COVID-19 is disproportionately affecting the Native American communities across the United States. The Arizona Health Department has reported that Native Americans made up over 16% of the state’s coronavirus deaths, despite only constituting 6% of the population. In New Mexico, Native Americans represent less than a tenth of the population, but represents more than a third of the cases.
Upon realizing these staggering statistics, makers across the United States were once again called to arms but this time to support an under-resourced community in its’ fight against COVID-19. With many Native American communities lacking access to public health infrastructure or necessities – makers were tasked with finding creative solutions to help these communities address their needs.

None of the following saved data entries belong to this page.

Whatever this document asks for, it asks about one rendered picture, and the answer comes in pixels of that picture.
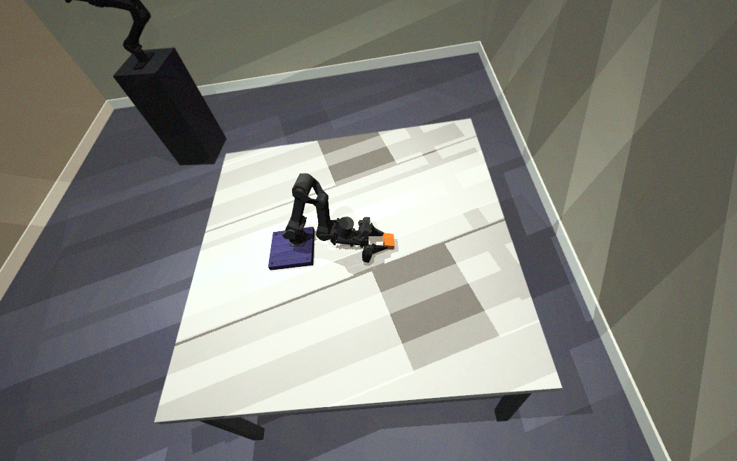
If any orange block with dark square face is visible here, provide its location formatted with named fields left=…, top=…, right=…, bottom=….
left=383, top=233, right=395, bottom=249

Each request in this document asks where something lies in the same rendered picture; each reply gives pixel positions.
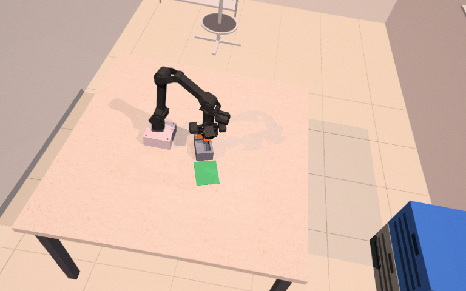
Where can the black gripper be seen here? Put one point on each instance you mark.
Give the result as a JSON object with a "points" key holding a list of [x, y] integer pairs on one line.
{"points": [[194, 128]]}

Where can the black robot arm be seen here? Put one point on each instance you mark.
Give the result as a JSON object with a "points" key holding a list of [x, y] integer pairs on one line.
{"points": [[207, 101]]}

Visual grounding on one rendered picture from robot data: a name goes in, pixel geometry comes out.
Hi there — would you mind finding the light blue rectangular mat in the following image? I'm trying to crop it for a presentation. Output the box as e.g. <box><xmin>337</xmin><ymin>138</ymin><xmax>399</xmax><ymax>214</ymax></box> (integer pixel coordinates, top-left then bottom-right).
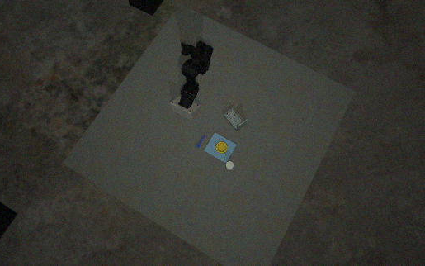
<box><xmin>204</xmin><ymin>133</ymin><xmax>236</xmax><ymax>163</ymax></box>

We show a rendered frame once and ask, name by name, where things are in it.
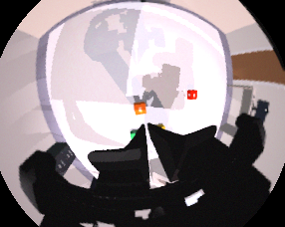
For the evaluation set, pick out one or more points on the orange block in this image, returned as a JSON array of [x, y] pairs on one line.
[[140, 108]]

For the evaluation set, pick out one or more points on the small red block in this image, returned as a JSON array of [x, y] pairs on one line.
[[192, 94]]

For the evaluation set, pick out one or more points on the green block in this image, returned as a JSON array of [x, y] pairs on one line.
[[133, 133]]

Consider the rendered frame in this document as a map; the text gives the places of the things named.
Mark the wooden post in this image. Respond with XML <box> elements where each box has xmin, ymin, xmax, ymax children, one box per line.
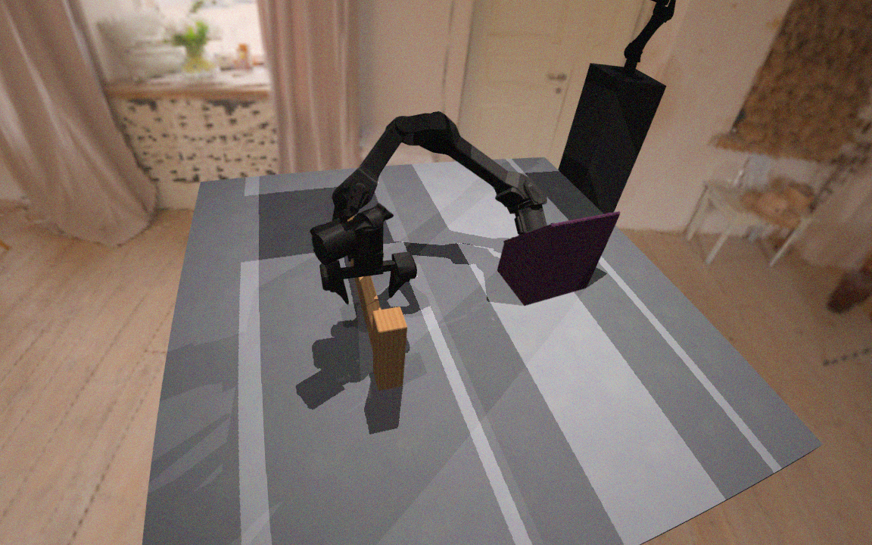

Sewing for Navajo Nation –
From the golden state to the eastern coastline of North Carolina, local groups are sending masks, face shields, and other critically needed supplies to the Navajo Nation. Sewing for Navajo Nation, a collective of sewers from across the United States, donated an impressive 90,866 masks in 79 days. One volunteer, Marisa Um, has personally sent 847 cloth masks, 98 scrub caps and hand sanitizer to the Navajo Nation and other tribes in the Four Corners. “Having traveled through the Southwest United States including on various Native American reservations, I’ve learned the importance of helping to protect the people and the elders” shared Um. “It means a lot for me to be able to give back”
Another group Auntie Sewing Squad, combined forces to send 4 relief vans loaded with medical supplies, sanitization equipment, and sewing machines to the Navajo Nation.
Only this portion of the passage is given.